Per uscire dalla trappola della liquidità – manca la moneta e l’economia è ferma – Micromega da tempo propone con il compianto Luciano Gallino che il governo emetta decine di miliardi di Titoli di Sconto Fiscale (Tsf) che diano diritto ai loro possessori di ridurre i pagamenti dovuti alla pubblica amministrazione (fisco, contributi, tariffe, multe, ecc) dopo due/tre anni dalla loro emissione. Il governo attribuirà i Tsf gratuitamente – ripeto gratuitamente – a 21 milioni di famiglie, alle imprese, e utilizzerà anche i Tsf anche per i pagamenti della Pubblica Amministrazione. Così riparte la domanda interna, la produzione, gli investimenti e quindi l’economia.

Dopo due/tre anni dall’emissione, quando i Tsf potranno essere finalmente utilizzati per pagare le tasse, il Pil sarà cresciuto in misura tale da compensare il valore dei Tsf grazie all’aumento dei ricavi fiscali. L’idea è innovativa ed è apparentemente semplice ma estremamente efficace.

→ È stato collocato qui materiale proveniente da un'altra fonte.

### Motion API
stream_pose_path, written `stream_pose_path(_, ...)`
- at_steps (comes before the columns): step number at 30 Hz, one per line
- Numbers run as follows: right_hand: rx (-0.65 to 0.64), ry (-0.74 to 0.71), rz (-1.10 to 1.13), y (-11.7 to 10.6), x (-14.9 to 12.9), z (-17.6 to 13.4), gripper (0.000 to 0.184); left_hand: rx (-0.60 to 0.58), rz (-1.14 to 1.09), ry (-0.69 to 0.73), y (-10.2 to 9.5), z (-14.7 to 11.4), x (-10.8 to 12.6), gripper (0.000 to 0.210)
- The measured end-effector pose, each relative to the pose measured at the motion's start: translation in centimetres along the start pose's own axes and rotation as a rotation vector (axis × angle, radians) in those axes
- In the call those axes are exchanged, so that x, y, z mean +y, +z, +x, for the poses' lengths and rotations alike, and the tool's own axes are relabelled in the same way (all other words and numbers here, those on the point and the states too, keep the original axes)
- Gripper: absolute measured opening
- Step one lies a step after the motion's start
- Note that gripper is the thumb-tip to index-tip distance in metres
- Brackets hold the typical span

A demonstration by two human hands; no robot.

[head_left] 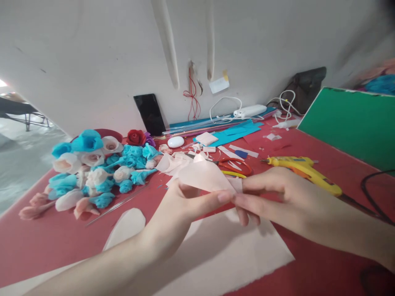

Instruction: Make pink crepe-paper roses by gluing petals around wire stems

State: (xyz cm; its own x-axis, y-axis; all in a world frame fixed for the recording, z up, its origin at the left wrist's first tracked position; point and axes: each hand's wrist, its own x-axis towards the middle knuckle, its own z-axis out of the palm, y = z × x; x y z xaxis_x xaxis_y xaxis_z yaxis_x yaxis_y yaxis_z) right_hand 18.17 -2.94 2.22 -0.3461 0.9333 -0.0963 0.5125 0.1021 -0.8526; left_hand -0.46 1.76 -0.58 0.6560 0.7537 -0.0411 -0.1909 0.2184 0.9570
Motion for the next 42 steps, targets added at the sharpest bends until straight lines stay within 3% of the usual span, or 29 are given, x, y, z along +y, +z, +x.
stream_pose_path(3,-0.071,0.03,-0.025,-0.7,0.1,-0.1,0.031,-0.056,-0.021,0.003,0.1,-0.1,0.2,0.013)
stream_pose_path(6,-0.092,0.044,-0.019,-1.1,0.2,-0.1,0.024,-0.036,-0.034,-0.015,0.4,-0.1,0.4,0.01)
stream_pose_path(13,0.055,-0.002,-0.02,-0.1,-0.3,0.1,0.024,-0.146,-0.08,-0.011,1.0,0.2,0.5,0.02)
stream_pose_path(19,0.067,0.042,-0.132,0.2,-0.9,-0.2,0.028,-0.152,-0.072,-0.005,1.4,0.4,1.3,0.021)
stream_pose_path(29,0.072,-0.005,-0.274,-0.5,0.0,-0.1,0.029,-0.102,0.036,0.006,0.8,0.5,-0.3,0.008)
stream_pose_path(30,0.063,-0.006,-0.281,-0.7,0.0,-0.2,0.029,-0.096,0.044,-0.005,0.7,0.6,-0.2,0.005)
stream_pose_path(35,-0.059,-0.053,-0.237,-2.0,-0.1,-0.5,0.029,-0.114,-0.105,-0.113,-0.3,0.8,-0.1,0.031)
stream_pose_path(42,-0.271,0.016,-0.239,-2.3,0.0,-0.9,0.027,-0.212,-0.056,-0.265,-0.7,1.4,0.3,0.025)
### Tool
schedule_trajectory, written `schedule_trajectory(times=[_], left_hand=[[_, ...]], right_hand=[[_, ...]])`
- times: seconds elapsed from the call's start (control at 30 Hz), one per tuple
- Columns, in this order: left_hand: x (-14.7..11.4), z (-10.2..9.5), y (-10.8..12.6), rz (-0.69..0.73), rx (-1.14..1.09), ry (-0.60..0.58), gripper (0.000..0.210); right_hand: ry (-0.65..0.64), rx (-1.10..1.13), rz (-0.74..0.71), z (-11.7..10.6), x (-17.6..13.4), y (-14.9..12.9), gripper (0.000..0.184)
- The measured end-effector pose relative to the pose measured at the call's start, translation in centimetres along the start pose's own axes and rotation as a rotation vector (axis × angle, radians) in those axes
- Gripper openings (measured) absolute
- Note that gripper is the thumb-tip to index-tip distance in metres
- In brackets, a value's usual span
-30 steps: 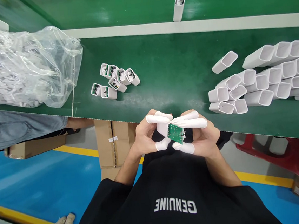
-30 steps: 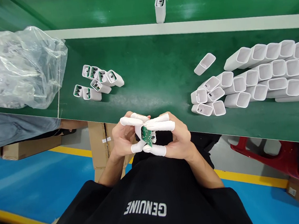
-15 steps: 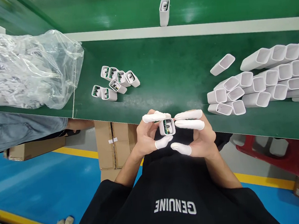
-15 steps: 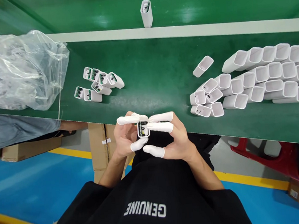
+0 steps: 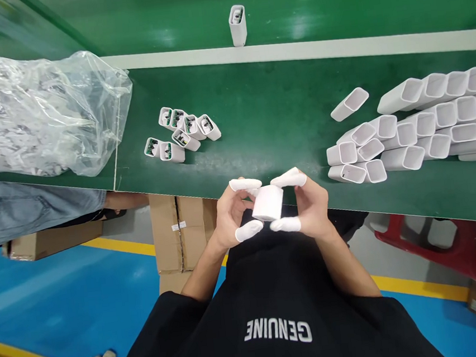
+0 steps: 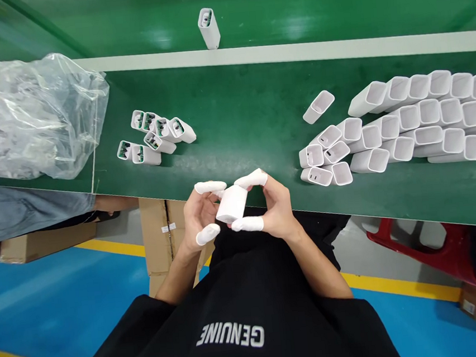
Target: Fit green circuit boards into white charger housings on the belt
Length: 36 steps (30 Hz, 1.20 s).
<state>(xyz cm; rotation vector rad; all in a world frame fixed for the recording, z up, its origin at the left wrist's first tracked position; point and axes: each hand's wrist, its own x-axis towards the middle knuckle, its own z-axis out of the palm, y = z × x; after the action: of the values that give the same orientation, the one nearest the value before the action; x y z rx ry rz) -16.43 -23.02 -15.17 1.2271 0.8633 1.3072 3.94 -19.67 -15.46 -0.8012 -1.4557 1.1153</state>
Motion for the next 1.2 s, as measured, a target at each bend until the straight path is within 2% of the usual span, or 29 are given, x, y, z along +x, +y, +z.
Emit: schedule_trajectory(times=[0.13, 0.23, 0.37, 0.53, 0.63, 0.8, 0.97, 1.2], left_hand=[[-0.6, 0.3, -0.5, -0.153, 0.008, 0.003, 0.059], [-0.5, 1.1, -0.5, -0.223, -0.009, 0.020, 0.048], [0.1, 2.6, -0.2, -0.225, -0.070, 0.070, 0.040], [0.2, 3.9, -0.4, -0.235, -0.091, 0.245, 0.041], [0.1, 4.3, -0.4, -0.252, -0.103, 0.308, 0.044], [0.1, 4.5, -0.3, -0.252, -0.113, 0.318, 0.047], [0.3, 4.8, -0.2, -0.280, -0.087, 0.284, 0.050], [0.4, 5.1, -0.3, -0.274, -0.118, 0.339, 0.051]], right_hand=[[0.095, 0.313, 0.227, 0.6, 0.4, 1.3, 0.066], [0.105, 0.393, 0.314, 0.8, 0.8, 1.4, 0.065], [0.076, 0.387, 0.337, 0.6, 0.9, 1.0, 0.064], [0.038, 0.351, 0.304, 0.7, 0.9, 0.8, 0.060], [0.011, 0.298, 0.307, 0.8, 0.9, 0.7, 0.062], [-0.023, 0.270, 0.311, 0.6, 1.0, 0.7, 0.062], [0.043, 0.310, 0.333, 0.6, 0.9, 1.0, 0.062], [0.014, 0.345, 0.336, 0.5, 0.9, 0.9, 0.057]])
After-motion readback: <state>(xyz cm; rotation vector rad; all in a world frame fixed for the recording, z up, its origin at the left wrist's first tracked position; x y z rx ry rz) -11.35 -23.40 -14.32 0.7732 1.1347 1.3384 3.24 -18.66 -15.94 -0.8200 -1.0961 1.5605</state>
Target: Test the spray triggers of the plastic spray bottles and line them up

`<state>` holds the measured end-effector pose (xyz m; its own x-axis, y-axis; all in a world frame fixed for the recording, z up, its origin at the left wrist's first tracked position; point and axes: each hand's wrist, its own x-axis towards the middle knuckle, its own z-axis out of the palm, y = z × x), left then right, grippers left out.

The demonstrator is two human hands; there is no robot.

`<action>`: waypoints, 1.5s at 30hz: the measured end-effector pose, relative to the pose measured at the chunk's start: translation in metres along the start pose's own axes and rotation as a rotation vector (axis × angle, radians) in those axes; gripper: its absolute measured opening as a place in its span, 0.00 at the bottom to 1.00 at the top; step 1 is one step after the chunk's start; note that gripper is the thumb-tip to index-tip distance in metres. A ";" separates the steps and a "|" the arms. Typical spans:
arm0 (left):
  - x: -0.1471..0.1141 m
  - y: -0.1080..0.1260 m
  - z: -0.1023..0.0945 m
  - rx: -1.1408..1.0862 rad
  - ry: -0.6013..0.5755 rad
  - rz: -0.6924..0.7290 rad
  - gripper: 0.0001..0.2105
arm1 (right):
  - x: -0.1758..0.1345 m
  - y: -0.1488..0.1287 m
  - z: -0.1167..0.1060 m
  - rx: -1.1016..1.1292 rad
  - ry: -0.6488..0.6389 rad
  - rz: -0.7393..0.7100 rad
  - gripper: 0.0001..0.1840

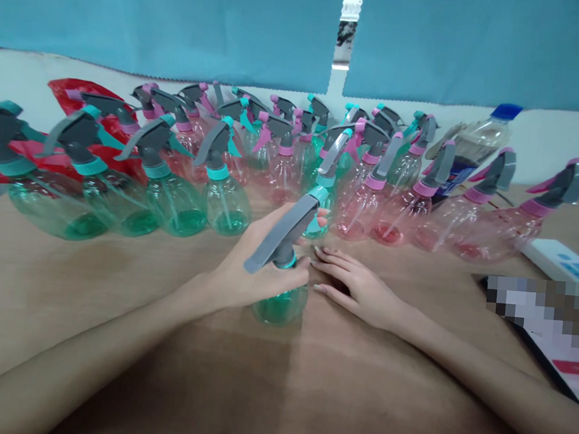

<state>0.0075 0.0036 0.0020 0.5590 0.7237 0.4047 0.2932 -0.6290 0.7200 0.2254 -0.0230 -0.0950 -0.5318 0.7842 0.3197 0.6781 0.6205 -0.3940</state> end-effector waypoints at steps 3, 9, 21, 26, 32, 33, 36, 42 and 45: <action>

Tuttavia molte monete complementari all’euro sono fallite. Alcune proposte, come quella di Yanis Varoufakis in Grecia, non sono mai effettivamente partite. Occorre quindi progettare con precisione le caratteristiche di una moneta fiscale perché sia praticabile. Purtroppo sembra che queste caratteristiche siano carenti per quanto riguarda il progetto avanzato dal prof. Gennaro Zezza sul blog di Grillo. Zezza propone:

a) una moneta parallela all’euro, denominata in euro ma non convertibile in moneta legale. Ma una moneta non convertibile in euro sarebbe una moneta di secondo o terzo rango: e quindi difficilmente sarebbe accettata dal pubblico come mezzo di pagamento. I ristoranti per esempio non accettano moneta fiscale, ma euro. Oppure accetterebbero moneta fiscale ma con un forte sconto. Una moneta fiscale che vale 100 sarebbe accettata a un valore molto minore, magari 50 euro.

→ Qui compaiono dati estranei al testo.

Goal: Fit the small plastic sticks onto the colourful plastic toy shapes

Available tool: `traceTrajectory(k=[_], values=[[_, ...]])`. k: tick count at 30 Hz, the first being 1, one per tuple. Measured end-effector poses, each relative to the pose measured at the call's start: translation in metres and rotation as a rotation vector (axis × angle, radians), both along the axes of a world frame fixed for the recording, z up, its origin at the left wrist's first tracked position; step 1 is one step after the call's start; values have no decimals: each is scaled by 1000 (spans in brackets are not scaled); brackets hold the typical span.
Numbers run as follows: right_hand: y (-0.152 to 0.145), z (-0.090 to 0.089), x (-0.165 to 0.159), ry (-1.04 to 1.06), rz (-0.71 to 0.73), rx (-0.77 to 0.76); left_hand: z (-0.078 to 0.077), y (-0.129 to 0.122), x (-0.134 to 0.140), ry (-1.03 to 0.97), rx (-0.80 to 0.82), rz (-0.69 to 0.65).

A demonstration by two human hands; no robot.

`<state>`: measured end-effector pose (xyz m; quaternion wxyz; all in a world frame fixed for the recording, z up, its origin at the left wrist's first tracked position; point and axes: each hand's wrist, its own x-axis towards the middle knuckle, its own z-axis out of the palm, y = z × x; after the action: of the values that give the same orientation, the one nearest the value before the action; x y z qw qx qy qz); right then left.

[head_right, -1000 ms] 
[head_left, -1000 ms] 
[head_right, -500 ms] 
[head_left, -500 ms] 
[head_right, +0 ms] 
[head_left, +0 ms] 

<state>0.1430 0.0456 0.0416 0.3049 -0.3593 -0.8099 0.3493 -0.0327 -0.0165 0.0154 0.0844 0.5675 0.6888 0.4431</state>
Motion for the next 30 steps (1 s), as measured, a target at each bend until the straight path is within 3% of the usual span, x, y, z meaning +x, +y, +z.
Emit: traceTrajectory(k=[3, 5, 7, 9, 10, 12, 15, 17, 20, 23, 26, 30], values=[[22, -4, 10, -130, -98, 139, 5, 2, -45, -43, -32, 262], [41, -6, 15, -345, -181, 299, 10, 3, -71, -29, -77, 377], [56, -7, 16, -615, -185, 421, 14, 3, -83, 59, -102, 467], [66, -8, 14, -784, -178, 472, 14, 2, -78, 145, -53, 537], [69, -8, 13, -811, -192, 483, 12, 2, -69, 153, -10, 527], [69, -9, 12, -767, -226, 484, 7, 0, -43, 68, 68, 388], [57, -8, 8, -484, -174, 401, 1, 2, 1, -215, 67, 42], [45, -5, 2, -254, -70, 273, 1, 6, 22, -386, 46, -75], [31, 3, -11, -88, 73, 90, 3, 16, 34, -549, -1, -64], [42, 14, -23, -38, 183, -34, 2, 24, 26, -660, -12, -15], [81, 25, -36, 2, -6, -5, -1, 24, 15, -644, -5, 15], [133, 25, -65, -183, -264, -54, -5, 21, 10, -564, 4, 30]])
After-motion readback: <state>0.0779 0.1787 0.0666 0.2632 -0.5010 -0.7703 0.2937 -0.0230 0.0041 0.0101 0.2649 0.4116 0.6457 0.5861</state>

b) La moneta di Zezza è utilizzabile subito per pagare in parte le tasse – per esempio il 20% dell’Iva o dell’Irpef. In questo modo provocherebbe però immediatamente un deficit fiscale del 20% circa, ovvero un mancato incasso dello stato e metterebbe in allarme i mercati. Lo spread salirebbe subito alle stelle.

c) Inoltre questa moneta, secondo Zezza, non verrebbe assegnata ai principali soggetti economici, cioè alle famiglie (per esempio: per un reddito garantito, o per aumentare i consumi finali, che sono essenziali per fare ripartire l’economia). La moneta fiscale verrebbe invece utilizzata solamente dallo Stato per finanziare investimenti pubblici e sgravare le aziende di onere fiscali. Questa moneta rischia quindi di produrre un eccessivo dirigismo statale a favore esclusivo delle imprese, e non delle famiglie e del lavoro.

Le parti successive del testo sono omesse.